• _TASK OBJECTIVE_
Which lines in the records below contain the word "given"? Copy each one out.

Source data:
• • • • • • •

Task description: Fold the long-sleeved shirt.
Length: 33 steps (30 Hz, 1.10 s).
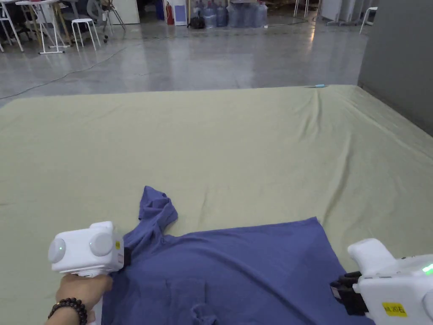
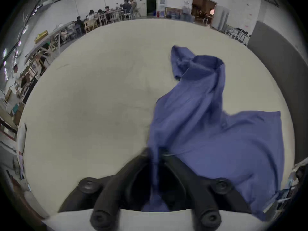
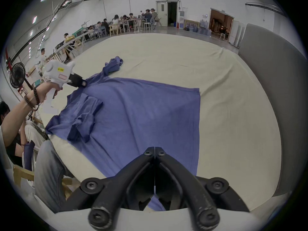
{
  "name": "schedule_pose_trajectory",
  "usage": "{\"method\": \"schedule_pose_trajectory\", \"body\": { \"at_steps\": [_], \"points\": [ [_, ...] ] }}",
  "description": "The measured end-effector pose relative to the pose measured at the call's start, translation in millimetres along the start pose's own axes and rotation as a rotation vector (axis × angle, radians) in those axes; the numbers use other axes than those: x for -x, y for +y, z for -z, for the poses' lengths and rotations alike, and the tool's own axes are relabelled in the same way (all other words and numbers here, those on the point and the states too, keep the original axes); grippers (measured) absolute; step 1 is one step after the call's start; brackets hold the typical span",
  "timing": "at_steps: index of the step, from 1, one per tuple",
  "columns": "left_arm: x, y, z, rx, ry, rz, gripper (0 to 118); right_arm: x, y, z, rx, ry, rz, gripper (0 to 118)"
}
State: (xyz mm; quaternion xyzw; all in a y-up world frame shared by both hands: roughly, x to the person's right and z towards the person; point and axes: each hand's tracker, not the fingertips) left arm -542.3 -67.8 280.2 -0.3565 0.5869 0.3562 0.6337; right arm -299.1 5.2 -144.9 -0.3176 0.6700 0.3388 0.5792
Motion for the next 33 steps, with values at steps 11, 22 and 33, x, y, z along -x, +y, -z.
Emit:
{"method": "schedule_pose_trajectory", "body": {
  "at_steps": [11,22,33],
  "points": [
    [1.6,10.0,-36.8,-0.044,-0.104,0.013,0,-63.5,146.7,74.0,-0.07,-0.09,0.184,64],
    [2.7,11.4,-20.5,-0.055,-0.105,0.033,0,-125.8,181.1,206.9,0.245,-0.167,0.311,77],
    [-8.4,7.9,-13.8,-0.045,-0.111,0.047,0,-93.6,157.6,200.5,0.293,-0.187,0.128,45]
  ]
}}
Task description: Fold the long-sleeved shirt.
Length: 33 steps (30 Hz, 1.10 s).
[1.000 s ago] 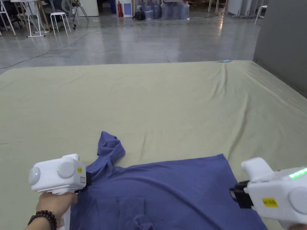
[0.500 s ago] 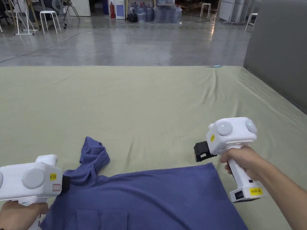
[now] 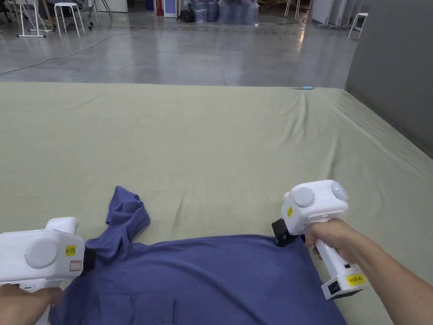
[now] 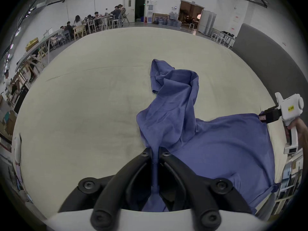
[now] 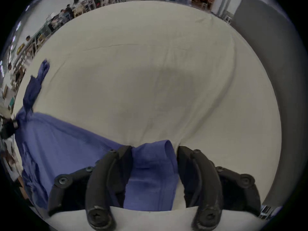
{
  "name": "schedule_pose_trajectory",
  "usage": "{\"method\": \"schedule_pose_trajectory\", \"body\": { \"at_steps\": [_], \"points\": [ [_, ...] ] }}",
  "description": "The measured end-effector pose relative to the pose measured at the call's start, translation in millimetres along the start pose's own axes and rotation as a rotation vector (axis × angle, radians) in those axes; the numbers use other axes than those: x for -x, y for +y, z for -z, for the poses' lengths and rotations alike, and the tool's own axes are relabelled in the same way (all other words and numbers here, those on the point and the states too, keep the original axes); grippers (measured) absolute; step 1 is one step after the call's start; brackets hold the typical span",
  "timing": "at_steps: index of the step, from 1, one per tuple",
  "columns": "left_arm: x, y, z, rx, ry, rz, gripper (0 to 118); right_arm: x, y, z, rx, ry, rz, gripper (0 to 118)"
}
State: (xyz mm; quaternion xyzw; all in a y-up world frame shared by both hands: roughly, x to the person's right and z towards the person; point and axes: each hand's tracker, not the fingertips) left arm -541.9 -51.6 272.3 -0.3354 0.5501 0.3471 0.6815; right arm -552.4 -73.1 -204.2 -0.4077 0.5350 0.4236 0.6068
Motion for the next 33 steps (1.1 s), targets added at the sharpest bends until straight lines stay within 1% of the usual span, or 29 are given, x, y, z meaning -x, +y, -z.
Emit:
{"method": "schedule_pose_trajectory", "body": {
  "at_steps": [1,2,3,4,6,7,8,9,10,12,15,18,19,22,25,27,30,32,33],
  "points": [
    [-0.7,-0.2,0.3,0.0,-0.001,0.003,0,2.1,2.9,5.0,-0.005,-0.007,0.001,38],
    [-1.0,-0.6,0.5,0.0,0.0,0.005,0,4.1,3.0,3.3,-0.005,-0.006,0.006,28],
    [-2.8,-2.1,-0.6,0.0,0.004,0.006,0,6.2,3.2,1.0,-0.003,-0.006,0.005,8],
    [-3.5,-2.9,-1.5,0.001,0.005,0.006,0,8.7,2.5,-3.0,0.0,-0.012,-0.002,0],
    [-2.9,-3.6,-6.5,0.002,0.007,-0.002,0,18.2,-10.3,-14.2,0.016,-0.063,-0.065,0],
    [-3.5,-4.6,-11.1,-0.001,0.006,-0.003,0,20.0,-14.5,-18.2,0.024,-0.055,-0.08,0],
    [-3.6,-4.8,-16.9,-0.008,0.001,-0.006,0,19.5,-18.9,-23.1,0.039,-0.031,-0.074,0],
    [-3.3,-4.1,-23.1,-0.019,-0.001,-0.01,0,15.6,-14.1,-11.9,0.06,0.015,-0.053,0],
    [-2.7,-2.5,-30.4,-0.031,-0.002,-0.013,0,14.4,-16.2,-17.4,0.037,0.02,-0.039,0],
    [-2.2,2.8,-47.9,-0.06,-0.012,-0.017,0,13.4,-17.2,-41.6,-0.064,-0.029,-0.042,0],
    [-0.4,19.6,-74.6,-0.114,-0.031,-0.026,0,1.7,-8.4,-95.4,-0.134,0.014,0.012,0],
    [-0.5,43.3,-101.6,-0.167,-0.052,-0.025,0,-10.0,16.8,-142.2,-0.224,0.003,0.012,0],
    [-2.5,51.9,-112.2,-0.194,-0.056,-0.021,0,-14.2,24.1,-162.6,-0.267,0.0,0.024,0],
    [-5.7,81.9,-147.0,-0.275,-0.059,-0.013,0,-28.4,47.4,-213.2,-0.343,0.027,0.036,0],
    [-13.9,116.8,-185.6,-0.353,-0.072,0.008,0,-33.9,60.2,-271.9,-0.43,-0.008,0.018,0],
    [-20.9,144.7,-208.1,-0.377,-0.069,0.041,0,-37.5,70.4,-308.2,-0.495,-0.01,0.015,0],
    [-28.7,196.9,-246.5,-0.463,-0.037,0.06,0,-41.4,89.5,-363.5,-0.592,-0.018,0.034,0],
    [-36.2,235.9,-276.7,-0.541,-0.001,0.069,0,-44.7,109.8,-398.3,-0.672,-0.046,0.038,0],
    [-38.7,253.7,-290.7,-0.587,0.006,0.073,0,-42.6,115.0,-415.3,-0.702,-0.068,0.056,0]
  ]
}}
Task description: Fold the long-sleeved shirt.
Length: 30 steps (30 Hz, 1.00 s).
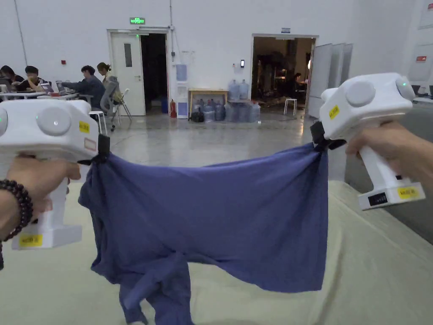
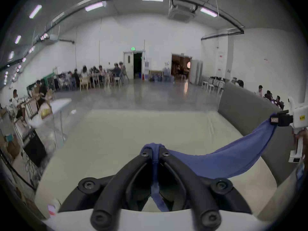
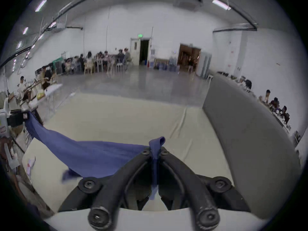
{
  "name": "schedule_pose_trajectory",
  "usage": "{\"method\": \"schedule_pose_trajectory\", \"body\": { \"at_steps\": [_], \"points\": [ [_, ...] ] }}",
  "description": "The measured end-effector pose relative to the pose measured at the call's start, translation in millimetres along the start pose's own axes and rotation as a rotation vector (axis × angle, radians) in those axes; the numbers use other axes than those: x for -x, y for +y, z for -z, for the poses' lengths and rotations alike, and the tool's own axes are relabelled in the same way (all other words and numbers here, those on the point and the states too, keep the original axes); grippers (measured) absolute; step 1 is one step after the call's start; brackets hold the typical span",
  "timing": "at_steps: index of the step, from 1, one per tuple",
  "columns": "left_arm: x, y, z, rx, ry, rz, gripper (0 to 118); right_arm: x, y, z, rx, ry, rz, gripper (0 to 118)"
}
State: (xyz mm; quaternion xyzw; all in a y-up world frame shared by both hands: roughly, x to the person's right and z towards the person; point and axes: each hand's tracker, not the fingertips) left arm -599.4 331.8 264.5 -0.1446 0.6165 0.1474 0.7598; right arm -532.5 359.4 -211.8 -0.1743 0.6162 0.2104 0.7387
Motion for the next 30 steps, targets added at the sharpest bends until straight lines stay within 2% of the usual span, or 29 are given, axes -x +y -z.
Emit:
{"method": "schedule_pose_trajectory", "body": {
  "at_steps": [5,7,9,14,22,25,30],
  "points": [
    [-6.3,107.9,-15.8,-0.177,0.028,-0.008,0,-13.5,101.3,-18.2,-0.161,-0.029,0.119,0],
    [-9.1,133.5,-21.2,-0.196,0.04,-0.012,0,-15.0,126.5,-28.2,-0.194,-0.072,0.122,0],
    [-10.8,149.4,-28.2,-0.265,0.037,-0.029,0,-14.1,135.4,-44.2,-0.234,-0.1,0.138,0],
    [-23.9,157.5,-32.6,-0.234,0.053,-0.006,0,-12.8,137.5,-63.0,-0.248,-0.104,0.153,0],
    [-27.8,128.2,0.7,-0.181,0.063,-0.024,0,-9.0,106.9,-40.3,-0.198,-0.116,0.12,0],
    [-25.6,95.1,25.1,-0.128,0.044,-0.018,0,-9.6,77.7,-15.1,-0.159,-0.109,0.123,0],
    [-19.3,19.8,59.4,-0.036,0.045,-0.025,0,-14.3,10.0,43.6,-0.063,-0.037,0.147,0]
  ]
}}
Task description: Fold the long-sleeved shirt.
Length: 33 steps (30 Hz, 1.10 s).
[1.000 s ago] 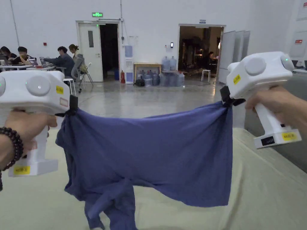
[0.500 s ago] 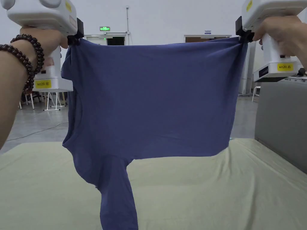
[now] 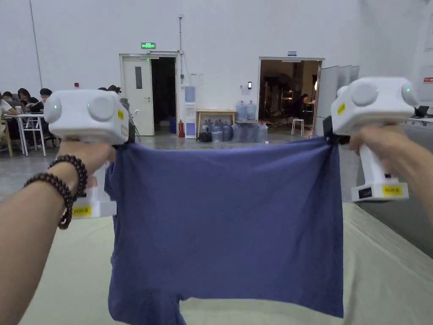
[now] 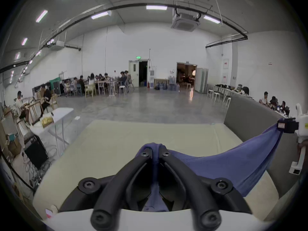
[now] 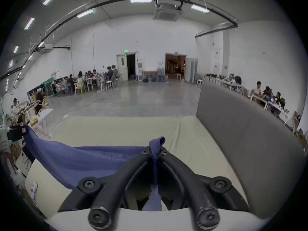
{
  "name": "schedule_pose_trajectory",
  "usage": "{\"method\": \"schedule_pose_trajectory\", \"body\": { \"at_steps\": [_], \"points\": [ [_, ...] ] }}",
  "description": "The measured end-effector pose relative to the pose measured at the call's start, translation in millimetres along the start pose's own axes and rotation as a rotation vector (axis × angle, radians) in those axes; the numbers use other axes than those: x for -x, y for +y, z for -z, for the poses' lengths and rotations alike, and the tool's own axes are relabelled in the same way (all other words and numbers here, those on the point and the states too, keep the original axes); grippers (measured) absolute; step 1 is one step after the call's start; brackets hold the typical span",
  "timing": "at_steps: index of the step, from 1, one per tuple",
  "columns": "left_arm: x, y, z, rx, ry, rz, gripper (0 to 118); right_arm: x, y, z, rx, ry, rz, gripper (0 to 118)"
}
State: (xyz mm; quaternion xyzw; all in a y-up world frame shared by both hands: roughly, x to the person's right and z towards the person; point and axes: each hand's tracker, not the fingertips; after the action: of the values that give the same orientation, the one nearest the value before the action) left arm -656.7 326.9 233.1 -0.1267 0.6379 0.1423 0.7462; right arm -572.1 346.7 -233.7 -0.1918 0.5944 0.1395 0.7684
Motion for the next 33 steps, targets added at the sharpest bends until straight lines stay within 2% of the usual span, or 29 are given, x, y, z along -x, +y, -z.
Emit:
{"method": "schedule_pose_trajectory", "body": {
  "at_steps": [2,5,9,13,19,23,27,30,33],
  "points": [
    [5.4,-33.1,15.2,0.054,-0.021,-0.021,0,-7.3,-25.4,26.4,0.05,0.003,0.002,0],
    [6.6,-66.4,25.9,0.103,-0.01,-0.018,0,-13.7,-62.5,50.8,0.102,0.026,0.044,0],
    [11.9,-89.1,20.8,0.126,-0.032,-0.056,0,-13.6,-88.9,58.6,0.153,0.018,-0.007,0],
    [15.6,-101.2,-6.7,0.123,-0.047,-0.017,0,-17.8,-102.6,36.9,0.138,0.036,-0.041,0],
    [18.2,-141.4,-81.1,0.108,-0.084,0.032,0,-24.0,-156.0,-39.0,0.115,0.089,-0.092,0],
    [18.7,-201.4,-139.3,0.123,-0.106,0.089,0,-39.3,-224.2,-77.9,0.133,0.118,-0.125,0],
    [20.4,-280.3,-191.5,0.235,-0.107,0.135,0,-55.2,-310.8,-124.8,0.228,0.179,-0.119,0],
    [25.5,-350.1,-219.1,0.356,-0.125,0.148,0,-65.5,-384.5,-145.6,0.356,0.216,-0.143,0],
    [33.5,-419.0,-227.7,0.577,-0.159,0.156,0,-71.7,-451.4,-158.4,0.521,0.23,-0.189,0]
  ]
}}
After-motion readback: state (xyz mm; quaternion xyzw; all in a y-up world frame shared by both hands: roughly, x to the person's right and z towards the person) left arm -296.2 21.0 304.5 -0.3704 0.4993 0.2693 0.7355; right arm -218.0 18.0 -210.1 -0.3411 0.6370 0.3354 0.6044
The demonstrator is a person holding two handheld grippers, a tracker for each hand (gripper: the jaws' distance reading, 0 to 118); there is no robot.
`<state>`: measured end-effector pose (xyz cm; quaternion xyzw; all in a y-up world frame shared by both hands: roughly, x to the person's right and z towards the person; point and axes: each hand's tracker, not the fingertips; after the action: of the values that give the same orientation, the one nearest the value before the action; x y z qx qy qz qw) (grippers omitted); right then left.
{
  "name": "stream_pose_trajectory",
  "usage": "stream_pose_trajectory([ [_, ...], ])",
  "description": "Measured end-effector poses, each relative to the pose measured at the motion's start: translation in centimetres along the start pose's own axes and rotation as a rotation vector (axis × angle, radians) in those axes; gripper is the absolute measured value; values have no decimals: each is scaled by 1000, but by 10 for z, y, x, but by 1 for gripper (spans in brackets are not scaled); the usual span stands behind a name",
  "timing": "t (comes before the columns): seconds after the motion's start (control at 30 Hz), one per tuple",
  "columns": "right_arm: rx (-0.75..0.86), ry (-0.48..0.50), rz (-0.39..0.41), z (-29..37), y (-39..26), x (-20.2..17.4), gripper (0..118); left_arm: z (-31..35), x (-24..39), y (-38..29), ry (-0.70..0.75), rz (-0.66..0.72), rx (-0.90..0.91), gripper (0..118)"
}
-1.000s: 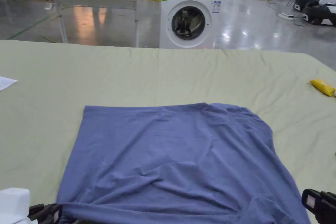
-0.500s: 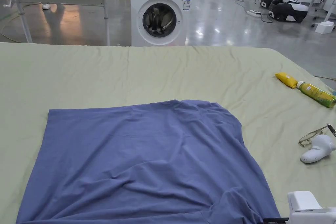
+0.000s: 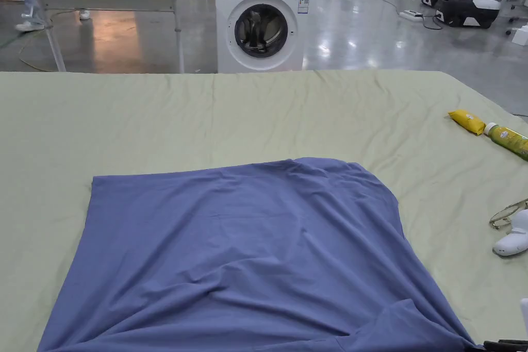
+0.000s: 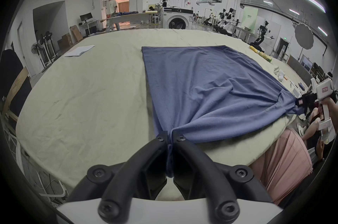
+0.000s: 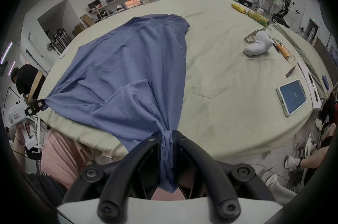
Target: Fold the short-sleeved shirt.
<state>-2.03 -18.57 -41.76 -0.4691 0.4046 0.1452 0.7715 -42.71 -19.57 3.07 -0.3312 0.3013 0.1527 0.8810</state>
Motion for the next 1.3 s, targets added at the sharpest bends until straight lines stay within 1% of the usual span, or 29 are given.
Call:
stream_pose_trajectory([
  [0.1,5,5,-7,16,2,-3,8,12,-1,4,-6,6,5,0],
  [0.2,13,9,-8,29,19,-9,8,18,2,18,-12,-38,-2,0],
  [0.3,15,24,-29,33,56,-12,8,7,0,46,2,-74,-30,0],
  [0.37,-3,36,-51,26,91,-12,8,-11,-5,72,2,-92,-57,0],
  [0.43,-53,68,-51,9,130,-7,8,-35,-13,103,0,-98,-95,0],
  [0.57,-154,34,-60,-42,205,-3,8,-96,-28,152,-6,-77,-154,0],
  [0.63,-193,11,-90,-77,236,1,9,-131,-33,168,-8,-76,-184,0],
  [0.7,-221,-11,-140,-113,256,5,9,-164,-37,177,-5,-68,-203,0],
  [0.73,-221,-27,-150,-131,263,6,9,-181,-38,177,-8,-67,-216,0],
  [0.8,-221,-67,-155,-163,268,6,10,-208,-41,175,0,-55,-227,13],
  [0.83,-205,-101,-184,-176,267,6,18,-218,-42,172,9,-44,-230,39],
  [0.87,-179,-119,-200,-185,265,6,36,-224,-43,169,36,-25,-232,65],
  [0.9,-133,-140,-209,-191,261,6,52,-229,-44,165,27,-12,-220,81],
  [0.93,-88,-158,-201,-191,254,3,61,-231,-46,163,40,6,-218,83],
  [0.97,-60,-177,-185,-191,250,2,61,-229,-48,162,33,23,-203,83],
  [1.0,-35,-190,-177,-187,246,2,86,-224,-47,159,8,43,-183,84],
  [1.03,4,-183,-177,-179,242,1,106,-218,-48,160,-19,61,-165,84],
  [1.07,43,-167,-163,-168,239,-1,111,-211,-49,161,-50,76,-161,84],
  [1.1,85,-162,-156,-155,234,-4,110,-202,-49,162,-88,91,-158,84],
  [1.13,135,-153,-143,-140,226,-8,110,-186,-47,161,-115,109,-117,84],
  [1.17,199,-139,-120,-124,218,-13,110,-170,-44,158,-124,111,-50,84],
  [1.23,340,-136,-103,-84,195,-29,110,-129,-34,150,-157,108,115,83],
  [1.27,452,-87,-98,-66,178,-34,107,-109,-24,141,-136,97,177,80],
  [1.3,579,-11,-98,-48,157,-40,99,-88,-13,130,-86,79,288,75],
])
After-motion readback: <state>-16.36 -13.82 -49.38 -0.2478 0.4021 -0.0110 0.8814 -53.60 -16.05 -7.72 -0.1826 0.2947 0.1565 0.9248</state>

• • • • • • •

• _EXERCISE ANSWER_
Motion for the next 33 steps (1.1 s), targets added at the sharpest bends until straight lines stay within 1% of the usual span, or 29 are given, x, y, z meaning -x, +y, -z.
Motion for the next 30 steps, targets added at the sharpest bends until straight lines stay within 2% of the usual span, or 29 are given, axes -x +y -z.
Motion for the next 33 steps, targets added at the sharpest bends until straight lines stay within 2% of the usual span, or 29 are given, x, y, z along -x, +y, -z.
Motion for the next 1.3 s, targets added at the sharpest bends until straight lines stay within 1% of the usual span, or 29 are given.

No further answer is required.